It was late January when the first case of COVID-19 was reported in the United States from a Seattle-area man who had traveled to Wuhan, China, the epicenter of what is now a pandemic.
Tom Soltis, an assistant professor of sociology, was teaching his class at Westmoreland County Community College in Youngwood that day, and told his students: “The circumstances are there for a pandemic, and I don’t want to be right on this.”
“I remember some of them looked at me like, ‘This old man is yelling into the wind,’ ” Mr. Soltis, who has a PhD in sociology, recalled.
Of course, Mr. Soltis was not alone in predicting that COVID-19 had the potential to spread around the world. There were a lot of people fearful that what was then known simply as “the novel coronavirus” could become a deadly, global pandemic on the scale of the 1918 Spanish Flu that killed millions around the world.

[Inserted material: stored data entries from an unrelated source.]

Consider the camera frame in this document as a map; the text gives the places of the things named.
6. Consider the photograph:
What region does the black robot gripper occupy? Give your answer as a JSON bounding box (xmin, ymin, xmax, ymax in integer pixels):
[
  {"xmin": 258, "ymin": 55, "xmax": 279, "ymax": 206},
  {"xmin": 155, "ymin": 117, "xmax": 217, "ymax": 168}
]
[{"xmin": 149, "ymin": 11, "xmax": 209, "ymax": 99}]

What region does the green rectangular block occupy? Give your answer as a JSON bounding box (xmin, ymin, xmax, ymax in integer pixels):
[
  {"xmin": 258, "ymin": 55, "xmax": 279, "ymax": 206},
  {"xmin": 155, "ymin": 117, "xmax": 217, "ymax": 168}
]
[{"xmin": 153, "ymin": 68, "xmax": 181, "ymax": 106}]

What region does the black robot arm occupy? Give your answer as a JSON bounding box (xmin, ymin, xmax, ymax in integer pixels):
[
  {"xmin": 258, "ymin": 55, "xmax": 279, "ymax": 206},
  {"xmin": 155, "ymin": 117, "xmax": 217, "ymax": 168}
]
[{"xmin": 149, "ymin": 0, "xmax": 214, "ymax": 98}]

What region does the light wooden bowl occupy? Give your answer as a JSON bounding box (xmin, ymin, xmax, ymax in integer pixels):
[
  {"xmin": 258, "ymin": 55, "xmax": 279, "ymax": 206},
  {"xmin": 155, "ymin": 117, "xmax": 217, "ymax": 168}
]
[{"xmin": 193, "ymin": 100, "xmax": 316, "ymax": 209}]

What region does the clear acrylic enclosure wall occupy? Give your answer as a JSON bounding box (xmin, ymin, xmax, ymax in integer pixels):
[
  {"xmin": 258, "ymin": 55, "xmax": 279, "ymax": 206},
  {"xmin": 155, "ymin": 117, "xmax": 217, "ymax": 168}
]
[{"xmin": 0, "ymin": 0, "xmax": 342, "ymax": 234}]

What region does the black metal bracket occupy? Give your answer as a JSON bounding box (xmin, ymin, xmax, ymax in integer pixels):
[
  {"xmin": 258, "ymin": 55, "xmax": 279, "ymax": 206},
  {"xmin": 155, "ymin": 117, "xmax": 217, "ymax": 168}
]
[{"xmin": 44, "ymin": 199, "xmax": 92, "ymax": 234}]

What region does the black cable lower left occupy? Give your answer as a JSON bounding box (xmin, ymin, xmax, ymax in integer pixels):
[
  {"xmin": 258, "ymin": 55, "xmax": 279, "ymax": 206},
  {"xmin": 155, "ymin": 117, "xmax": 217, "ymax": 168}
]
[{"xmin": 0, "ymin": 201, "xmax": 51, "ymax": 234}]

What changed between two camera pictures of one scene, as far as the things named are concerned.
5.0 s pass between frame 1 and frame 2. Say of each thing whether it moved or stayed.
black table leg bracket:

But Mr. Soltis had particular insight into just how that might happen.
Last year, he self-published a book, “An Unwelcome Visit from the Spanish Lady: The 1918 Influenza Pandemic in Western Pennsylvania.”
The book was based on three years of research that taught him, as he had been telling audiences all last year who invited him to come and speak about the book: “It’s not a matter of if [we’ll have another pandemic]. It’s a matter of when.”

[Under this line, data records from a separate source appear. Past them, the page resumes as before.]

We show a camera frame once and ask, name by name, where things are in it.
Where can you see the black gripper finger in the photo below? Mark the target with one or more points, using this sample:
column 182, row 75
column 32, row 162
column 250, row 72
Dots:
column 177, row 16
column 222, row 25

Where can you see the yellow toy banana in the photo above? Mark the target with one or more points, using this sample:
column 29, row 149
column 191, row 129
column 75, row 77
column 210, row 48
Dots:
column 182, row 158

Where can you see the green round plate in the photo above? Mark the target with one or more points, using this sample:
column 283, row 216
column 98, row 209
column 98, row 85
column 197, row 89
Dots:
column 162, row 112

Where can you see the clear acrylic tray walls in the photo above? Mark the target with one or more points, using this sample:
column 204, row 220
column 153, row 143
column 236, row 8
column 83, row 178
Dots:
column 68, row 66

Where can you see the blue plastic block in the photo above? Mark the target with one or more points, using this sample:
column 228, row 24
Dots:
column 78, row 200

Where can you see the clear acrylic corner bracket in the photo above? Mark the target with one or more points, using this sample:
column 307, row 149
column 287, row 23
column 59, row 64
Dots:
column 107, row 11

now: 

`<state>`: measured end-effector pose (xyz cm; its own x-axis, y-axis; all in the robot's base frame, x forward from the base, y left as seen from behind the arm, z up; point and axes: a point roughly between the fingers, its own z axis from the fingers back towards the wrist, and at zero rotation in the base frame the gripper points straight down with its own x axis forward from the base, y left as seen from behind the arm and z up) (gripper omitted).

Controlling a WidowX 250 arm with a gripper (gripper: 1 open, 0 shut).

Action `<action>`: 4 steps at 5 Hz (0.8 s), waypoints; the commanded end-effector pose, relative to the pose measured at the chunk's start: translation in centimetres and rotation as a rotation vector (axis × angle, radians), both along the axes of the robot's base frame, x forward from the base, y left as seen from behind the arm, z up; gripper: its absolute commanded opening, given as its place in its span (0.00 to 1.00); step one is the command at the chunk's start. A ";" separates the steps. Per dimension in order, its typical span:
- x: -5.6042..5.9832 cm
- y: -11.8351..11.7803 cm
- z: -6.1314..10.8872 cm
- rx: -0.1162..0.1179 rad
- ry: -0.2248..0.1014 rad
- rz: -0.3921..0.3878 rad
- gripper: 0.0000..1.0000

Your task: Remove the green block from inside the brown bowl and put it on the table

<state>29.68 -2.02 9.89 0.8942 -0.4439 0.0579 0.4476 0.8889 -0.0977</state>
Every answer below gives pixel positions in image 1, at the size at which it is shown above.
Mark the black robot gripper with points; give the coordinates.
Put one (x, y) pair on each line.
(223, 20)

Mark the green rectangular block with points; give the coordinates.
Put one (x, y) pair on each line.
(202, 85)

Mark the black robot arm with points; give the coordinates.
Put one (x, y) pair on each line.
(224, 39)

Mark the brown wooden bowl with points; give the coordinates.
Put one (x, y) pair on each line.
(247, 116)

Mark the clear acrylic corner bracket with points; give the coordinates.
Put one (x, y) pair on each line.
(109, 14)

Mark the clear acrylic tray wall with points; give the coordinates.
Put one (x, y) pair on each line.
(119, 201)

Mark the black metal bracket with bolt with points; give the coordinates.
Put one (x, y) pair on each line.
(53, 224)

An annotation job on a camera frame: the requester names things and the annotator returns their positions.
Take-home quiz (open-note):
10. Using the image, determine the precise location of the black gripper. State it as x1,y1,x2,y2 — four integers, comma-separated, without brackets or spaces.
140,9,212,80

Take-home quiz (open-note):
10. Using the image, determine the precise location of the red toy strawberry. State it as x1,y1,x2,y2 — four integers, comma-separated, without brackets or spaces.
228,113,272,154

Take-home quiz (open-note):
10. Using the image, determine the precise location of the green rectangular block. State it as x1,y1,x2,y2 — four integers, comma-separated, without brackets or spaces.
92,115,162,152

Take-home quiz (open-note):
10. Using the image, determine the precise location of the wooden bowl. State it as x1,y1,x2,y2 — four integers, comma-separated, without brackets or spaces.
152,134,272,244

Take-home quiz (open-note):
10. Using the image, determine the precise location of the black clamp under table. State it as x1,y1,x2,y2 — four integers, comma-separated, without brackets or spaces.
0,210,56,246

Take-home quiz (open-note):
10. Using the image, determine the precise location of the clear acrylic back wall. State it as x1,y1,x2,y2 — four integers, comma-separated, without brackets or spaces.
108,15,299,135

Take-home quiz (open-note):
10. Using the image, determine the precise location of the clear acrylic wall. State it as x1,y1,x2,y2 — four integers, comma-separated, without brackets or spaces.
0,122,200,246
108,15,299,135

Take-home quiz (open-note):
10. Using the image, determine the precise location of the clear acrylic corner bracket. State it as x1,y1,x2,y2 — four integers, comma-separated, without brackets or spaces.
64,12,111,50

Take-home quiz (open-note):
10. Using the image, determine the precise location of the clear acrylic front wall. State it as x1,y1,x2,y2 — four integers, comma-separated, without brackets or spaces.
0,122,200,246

It also taught him that history does repeat itself.
The decision of a statewide leader — in 1918 it was the state’s acting commissioner of public health, Dr. Benjamin Franklin Boyer — to close down schools and businesses were questioned by local government leaders, in particular the mayors of Pittsburgh and Philadelphia.
“The reasons [they questioned the shutdown] were the same reasons as today: That businesses needed to reopen,” Mr. Soltis said. “A lot of what we’re seeing today [in the disagreement over how to handle the pandemic] is very similar to what happened then.

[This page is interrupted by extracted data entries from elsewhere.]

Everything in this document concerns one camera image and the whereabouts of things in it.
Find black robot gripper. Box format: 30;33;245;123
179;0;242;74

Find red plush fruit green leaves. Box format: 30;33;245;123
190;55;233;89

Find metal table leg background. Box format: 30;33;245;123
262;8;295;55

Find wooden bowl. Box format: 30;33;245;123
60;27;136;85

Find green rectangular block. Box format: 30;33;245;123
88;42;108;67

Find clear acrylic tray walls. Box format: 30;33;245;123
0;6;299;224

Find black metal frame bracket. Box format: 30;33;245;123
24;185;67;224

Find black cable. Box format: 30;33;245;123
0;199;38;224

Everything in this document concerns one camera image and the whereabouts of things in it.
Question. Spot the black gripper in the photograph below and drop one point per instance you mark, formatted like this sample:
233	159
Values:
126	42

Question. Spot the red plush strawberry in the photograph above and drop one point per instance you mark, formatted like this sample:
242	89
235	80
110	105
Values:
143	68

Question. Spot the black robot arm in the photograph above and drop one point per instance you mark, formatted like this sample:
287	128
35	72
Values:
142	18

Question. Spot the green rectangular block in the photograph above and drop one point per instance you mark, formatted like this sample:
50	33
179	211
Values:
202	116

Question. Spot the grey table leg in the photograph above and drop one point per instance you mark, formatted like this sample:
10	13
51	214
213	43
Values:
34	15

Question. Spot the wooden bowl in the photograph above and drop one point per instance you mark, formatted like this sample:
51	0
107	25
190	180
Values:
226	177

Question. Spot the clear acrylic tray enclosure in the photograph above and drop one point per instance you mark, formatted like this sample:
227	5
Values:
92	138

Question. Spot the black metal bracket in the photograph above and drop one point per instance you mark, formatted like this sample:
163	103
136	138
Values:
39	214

The kind of anger that protestors and local politicians now direct at Gov. Tom Wolf was directed then at Dr. Boyer, who was seen as the one giving the orders, not the governor.
In Pittsburgh, at least 4,500 people died from the flu. In Philadelphia, which is three times bigger, saw at least 20,000 people die. It was the two highest death rates of the country’s big cities. Philadelphia infamously made its own situation worse by refusing to shut down a war rally parade in the midst of the pandemic that helped spread the deadly flu all over the city.
Pittsburgh, Mr. Soltis said, was beset by a trio of issues that led to the nation’s highest death rate: incredibly cramped housing, large numbers of immigrant families living with multiple generations in many homes, and many coal miners and steel mill workers who worked in poor conditions.
“You have to wonder if the city’s industrial output then made residents more susceptible to the disease,” he said. “The air quality itself would have impacted any resident’s ability to fight off disease.”
A 2018 study found that high-coal-using cities like Pittsburgh did suffer higher death rates than those with lower use of coal.
Mr. Soltis’ interest in pandemics stretched back to his doctoral thesis 30 years ago. He was going to pursue a paper on the sociological impacts of pandemics “and their impact on families, religion and theories like the black death led to the Renaissance, things like that.”
He was intrigued by statistics coming out of the 1918 pandemic that showed, for example, that there were 45,000 orphans as a result of the Spanish flu.
“That pandemic changed the trajectory of so many families instantly,” he said.
In the end, he decided to narrow his topic, though, and focused on how nursing homes prepare for disasters, including pandemics — research that made the impact of COVID-19 on residents of nursing homes all too familiar to him as well.
Delving into the 1918 pandemic for his research, he also found that it had a profound impact on how the world existed after the flu dissipated.
“We saw the development of urban renewal because they figured that over-crowded housing was a big part of the pandemic,” he said, and it ended up impacting city planning and even architecture.
Awareness of the need for more robust public health systems became major movements. Mr. Soltis always wondered, too, if it may have helped lead to the interest in people to buy a new invention that was just appearing at the time, cars, as a way to not have to be in close quarters with people.
“COVID-19 will have an impact on our world, too,” he said. “We just don’t know what that will be yet.”
He spent so much time researching the impact on individuals and families, he said, that he came to empathize with them — how they must have dreaded knowing that a disease was starting to circulate in their town and could strike them or their family.
“I’ve always wondered what it was like to know it’s coming,” he said. “Now that I’ve lived through it, I don’t like it.”